- Problem to work on:
Among the entries below, one line contains "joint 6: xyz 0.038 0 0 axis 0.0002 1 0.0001" and another contains "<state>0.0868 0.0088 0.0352". Transcribe those two lines and every line between them, exactly.

- Exercise data:
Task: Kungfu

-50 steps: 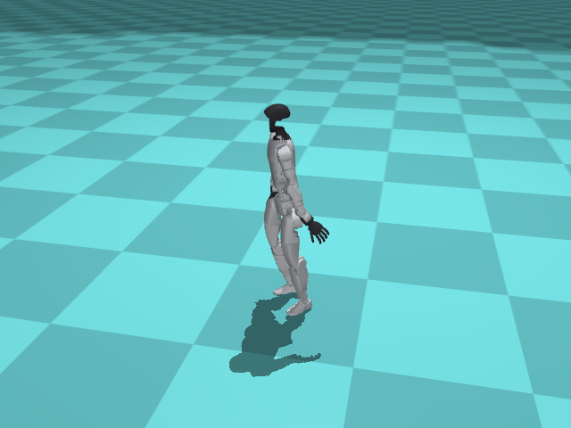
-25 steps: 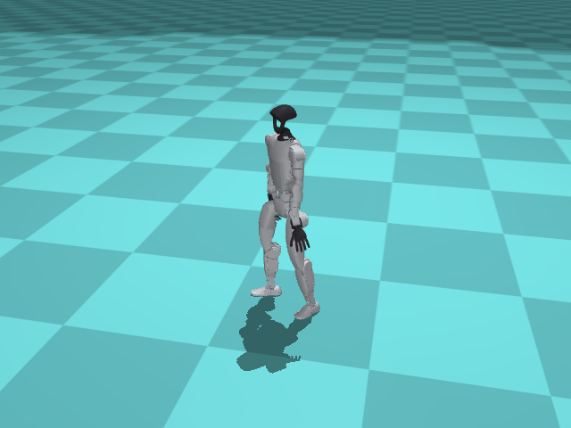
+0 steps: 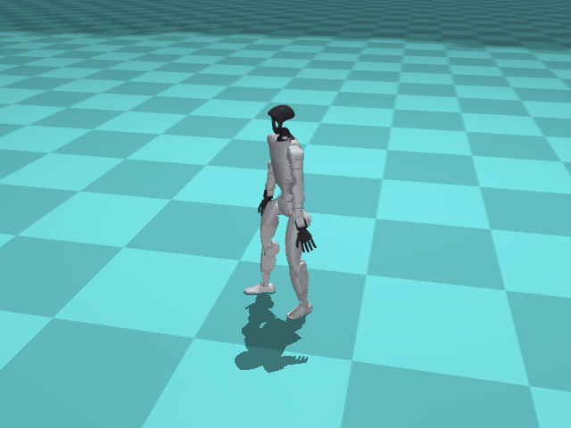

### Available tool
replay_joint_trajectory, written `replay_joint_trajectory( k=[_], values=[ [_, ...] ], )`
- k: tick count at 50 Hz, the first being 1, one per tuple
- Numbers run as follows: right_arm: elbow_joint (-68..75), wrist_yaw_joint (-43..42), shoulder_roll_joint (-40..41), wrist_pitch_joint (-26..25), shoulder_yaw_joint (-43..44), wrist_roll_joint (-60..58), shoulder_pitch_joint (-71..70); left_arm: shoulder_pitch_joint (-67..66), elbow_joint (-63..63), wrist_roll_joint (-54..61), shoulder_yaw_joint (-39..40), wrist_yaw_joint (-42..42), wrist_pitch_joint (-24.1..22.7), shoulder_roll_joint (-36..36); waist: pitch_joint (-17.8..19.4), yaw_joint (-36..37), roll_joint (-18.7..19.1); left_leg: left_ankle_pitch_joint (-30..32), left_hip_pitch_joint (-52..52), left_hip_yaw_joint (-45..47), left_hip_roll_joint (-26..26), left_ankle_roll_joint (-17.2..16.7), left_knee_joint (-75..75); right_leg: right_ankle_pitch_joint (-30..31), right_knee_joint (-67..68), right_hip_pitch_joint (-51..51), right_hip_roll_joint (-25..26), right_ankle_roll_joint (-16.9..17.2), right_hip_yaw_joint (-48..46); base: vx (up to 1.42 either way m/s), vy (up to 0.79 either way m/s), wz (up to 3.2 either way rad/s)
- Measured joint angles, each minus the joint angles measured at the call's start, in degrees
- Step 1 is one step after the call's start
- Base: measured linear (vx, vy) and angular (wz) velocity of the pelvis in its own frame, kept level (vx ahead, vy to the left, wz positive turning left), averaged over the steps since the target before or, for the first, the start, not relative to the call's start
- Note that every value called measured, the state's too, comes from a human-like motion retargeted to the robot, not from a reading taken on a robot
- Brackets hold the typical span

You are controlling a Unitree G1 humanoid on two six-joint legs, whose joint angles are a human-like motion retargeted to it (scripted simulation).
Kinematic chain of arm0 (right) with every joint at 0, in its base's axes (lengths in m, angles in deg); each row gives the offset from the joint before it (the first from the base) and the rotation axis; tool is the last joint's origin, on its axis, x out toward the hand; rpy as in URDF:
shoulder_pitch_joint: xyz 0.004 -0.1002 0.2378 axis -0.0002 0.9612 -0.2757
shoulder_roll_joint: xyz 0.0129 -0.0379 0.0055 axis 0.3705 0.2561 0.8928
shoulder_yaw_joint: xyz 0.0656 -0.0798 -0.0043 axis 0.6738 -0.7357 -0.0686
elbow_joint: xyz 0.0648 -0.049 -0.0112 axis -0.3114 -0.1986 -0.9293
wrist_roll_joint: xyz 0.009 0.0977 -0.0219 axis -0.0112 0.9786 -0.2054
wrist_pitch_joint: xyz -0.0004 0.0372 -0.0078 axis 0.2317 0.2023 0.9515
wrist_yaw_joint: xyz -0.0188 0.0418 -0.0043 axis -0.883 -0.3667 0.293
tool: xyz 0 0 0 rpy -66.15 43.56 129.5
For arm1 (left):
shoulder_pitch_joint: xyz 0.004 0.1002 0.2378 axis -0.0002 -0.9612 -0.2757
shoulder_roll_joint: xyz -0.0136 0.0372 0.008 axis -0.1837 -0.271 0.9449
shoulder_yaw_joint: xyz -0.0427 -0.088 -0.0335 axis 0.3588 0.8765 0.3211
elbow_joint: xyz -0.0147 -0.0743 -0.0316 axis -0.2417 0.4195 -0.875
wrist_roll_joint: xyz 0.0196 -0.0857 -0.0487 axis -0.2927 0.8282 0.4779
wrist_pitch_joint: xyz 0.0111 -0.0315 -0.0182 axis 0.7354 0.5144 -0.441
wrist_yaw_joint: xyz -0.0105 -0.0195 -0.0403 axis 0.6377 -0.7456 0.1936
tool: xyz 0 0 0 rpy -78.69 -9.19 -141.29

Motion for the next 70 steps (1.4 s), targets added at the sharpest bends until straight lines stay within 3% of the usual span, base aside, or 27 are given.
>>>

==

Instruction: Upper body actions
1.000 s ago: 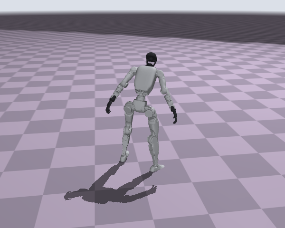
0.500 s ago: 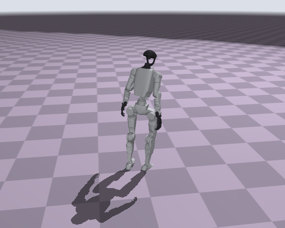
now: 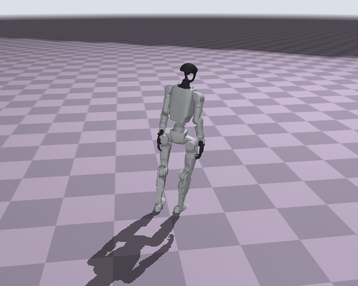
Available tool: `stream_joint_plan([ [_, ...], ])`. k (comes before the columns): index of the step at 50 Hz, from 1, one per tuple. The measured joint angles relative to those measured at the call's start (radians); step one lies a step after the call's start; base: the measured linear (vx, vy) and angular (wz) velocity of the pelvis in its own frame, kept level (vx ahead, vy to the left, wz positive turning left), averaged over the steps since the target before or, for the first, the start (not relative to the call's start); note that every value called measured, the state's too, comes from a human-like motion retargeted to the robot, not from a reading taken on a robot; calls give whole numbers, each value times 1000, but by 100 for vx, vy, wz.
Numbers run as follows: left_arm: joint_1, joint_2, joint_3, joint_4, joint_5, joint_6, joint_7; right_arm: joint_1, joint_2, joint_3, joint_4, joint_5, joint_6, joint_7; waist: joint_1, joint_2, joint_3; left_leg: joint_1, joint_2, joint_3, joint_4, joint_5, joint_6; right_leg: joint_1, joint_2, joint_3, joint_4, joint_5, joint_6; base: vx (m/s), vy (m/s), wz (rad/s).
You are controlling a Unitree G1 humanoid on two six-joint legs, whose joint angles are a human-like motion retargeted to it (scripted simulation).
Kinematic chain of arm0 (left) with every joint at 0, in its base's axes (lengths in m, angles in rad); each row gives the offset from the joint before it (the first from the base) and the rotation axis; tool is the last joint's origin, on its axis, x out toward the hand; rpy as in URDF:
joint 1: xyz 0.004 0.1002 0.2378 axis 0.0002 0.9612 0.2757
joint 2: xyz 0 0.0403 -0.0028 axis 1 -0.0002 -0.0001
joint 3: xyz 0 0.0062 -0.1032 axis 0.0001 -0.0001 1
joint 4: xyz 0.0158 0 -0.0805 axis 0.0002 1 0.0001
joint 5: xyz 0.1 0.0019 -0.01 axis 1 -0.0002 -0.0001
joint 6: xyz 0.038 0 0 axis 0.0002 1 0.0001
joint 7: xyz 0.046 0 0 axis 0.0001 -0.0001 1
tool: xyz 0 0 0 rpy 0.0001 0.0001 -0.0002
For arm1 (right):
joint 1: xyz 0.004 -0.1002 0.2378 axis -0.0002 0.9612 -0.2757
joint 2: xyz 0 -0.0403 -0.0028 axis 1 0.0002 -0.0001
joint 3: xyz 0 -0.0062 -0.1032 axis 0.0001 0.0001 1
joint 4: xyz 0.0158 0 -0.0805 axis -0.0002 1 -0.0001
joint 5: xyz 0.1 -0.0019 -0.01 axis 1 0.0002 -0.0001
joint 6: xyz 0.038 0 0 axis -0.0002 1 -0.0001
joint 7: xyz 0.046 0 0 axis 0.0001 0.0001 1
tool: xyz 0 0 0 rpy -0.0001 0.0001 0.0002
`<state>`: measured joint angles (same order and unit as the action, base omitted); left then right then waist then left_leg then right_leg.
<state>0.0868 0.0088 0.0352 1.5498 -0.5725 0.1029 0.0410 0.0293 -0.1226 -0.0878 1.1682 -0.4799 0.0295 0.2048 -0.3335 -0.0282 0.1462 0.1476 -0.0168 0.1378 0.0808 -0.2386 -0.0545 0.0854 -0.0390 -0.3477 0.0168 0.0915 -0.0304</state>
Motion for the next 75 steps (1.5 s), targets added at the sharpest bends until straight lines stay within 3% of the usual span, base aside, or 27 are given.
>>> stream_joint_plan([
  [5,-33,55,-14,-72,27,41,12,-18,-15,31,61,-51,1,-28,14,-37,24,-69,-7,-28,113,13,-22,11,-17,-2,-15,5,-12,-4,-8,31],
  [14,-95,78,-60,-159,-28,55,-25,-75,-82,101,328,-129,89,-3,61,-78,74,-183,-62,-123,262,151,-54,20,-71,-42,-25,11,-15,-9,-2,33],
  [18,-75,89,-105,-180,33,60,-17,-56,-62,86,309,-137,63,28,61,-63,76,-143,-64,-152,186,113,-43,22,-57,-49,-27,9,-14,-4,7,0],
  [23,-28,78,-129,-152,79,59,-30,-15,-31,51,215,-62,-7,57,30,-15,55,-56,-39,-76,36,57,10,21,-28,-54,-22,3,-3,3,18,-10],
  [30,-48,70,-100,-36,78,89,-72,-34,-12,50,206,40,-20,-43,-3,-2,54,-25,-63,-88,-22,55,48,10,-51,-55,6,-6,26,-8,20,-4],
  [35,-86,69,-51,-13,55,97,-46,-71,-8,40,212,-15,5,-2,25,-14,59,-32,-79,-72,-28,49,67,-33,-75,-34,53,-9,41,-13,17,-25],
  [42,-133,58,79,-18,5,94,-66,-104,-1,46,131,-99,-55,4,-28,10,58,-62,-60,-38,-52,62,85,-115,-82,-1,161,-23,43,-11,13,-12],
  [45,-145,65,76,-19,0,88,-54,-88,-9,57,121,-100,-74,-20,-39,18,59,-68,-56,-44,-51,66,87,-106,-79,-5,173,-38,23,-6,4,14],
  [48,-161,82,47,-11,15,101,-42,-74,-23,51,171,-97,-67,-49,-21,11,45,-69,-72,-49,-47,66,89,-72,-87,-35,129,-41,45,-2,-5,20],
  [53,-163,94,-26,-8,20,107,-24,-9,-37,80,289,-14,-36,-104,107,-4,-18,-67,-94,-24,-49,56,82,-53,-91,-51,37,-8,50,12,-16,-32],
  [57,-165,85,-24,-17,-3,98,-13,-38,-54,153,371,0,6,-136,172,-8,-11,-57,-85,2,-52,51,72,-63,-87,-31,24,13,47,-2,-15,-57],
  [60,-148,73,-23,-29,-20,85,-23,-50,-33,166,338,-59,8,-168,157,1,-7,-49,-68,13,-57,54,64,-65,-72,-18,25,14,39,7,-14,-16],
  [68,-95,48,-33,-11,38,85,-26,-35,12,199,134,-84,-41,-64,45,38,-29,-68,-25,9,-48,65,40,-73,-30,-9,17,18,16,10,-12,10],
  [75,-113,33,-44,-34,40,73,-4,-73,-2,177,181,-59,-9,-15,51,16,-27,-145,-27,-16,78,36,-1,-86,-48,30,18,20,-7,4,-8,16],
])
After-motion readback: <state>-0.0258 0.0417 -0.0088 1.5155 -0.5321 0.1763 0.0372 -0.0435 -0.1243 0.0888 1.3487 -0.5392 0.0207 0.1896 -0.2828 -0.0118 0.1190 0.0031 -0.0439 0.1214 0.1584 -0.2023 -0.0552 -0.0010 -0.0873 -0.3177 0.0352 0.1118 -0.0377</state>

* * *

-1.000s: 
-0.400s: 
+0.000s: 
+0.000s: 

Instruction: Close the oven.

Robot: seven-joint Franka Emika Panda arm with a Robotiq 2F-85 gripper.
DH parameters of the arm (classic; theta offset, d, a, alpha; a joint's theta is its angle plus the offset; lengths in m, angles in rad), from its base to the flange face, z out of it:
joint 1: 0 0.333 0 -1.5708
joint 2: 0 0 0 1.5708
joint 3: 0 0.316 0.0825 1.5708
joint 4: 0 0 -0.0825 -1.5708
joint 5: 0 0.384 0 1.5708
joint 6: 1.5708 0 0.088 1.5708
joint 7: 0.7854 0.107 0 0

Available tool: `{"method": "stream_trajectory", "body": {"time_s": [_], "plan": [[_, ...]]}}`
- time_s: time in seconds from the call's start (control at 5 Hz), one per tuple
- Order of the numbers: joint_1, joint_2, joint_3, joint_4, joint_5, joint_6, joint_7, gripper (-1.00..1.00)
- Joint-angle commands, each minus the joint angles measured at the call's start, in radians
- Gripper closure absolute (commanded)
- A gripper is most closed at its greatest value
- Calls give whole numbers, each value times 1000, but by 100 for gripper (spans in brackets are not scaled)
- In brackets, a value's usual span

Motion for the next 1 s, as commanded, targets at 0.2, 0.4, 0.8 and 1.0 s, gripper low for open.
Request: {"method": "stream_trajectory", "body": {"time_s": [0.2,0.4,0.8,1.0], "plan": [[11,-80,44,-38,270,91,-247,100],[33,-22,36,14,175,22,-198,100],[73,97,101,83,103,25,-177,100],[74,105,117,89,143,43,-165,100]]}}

- Output:
joint 6: xyz 0.038 0 0 axis 0.0002 1 0.0001
joint 7: xyz 0.046 0 0 axis 0.0001 -0.0001 1
tool: xyz 0 0 0 rpy 0.0001 0.0001 -0.0002
For arm1 (right):
joint 1: xyz 0.004 -0.1002 0.2378 axis -0.0002 0.9612 -0.2757
joint 2: xyz 0 -0.0403 -0.0028 axis 1 0.0002 -0.0001
joint 3: xyz 0 -0.0062 -0.1032 axis 0.0001 0.0001 1
joint 4: xyz 0.0158 0 -0.0805 axis -0.0002 1 -0.0001
joint 5: xyz 0.1 -0.0019 -0.01 axis 1 0.0002 -0.0001
joint 6: xyz 0.038 0 0 axis -0.0002 1 -0.0001
joint 7: xyz 0.046 0 0 axis 0.0001 0.0001 1
tool: xyz 0 0 0 rpy -0.0001 0.0001 0.0002
`<state>`: measured joint angles (same order and unit as the action, base omitted); left then right then waist then left_leg then right_leg.
<state>0.0868 0.0088 0.0352 1.5498 -0.5725 0.1029 0.0410 0.0293 -0.1226 -0.0878 1.1682 -0.4799 0.0295 0.2048 -0.3335 -0.0282 0.1462 0.1476 -0.0168 0.1378 0.0808 -0.2386 -0.0545 0.0854 -0.0390 -0.3477 0.0168 0.0915 -0.0304</state>

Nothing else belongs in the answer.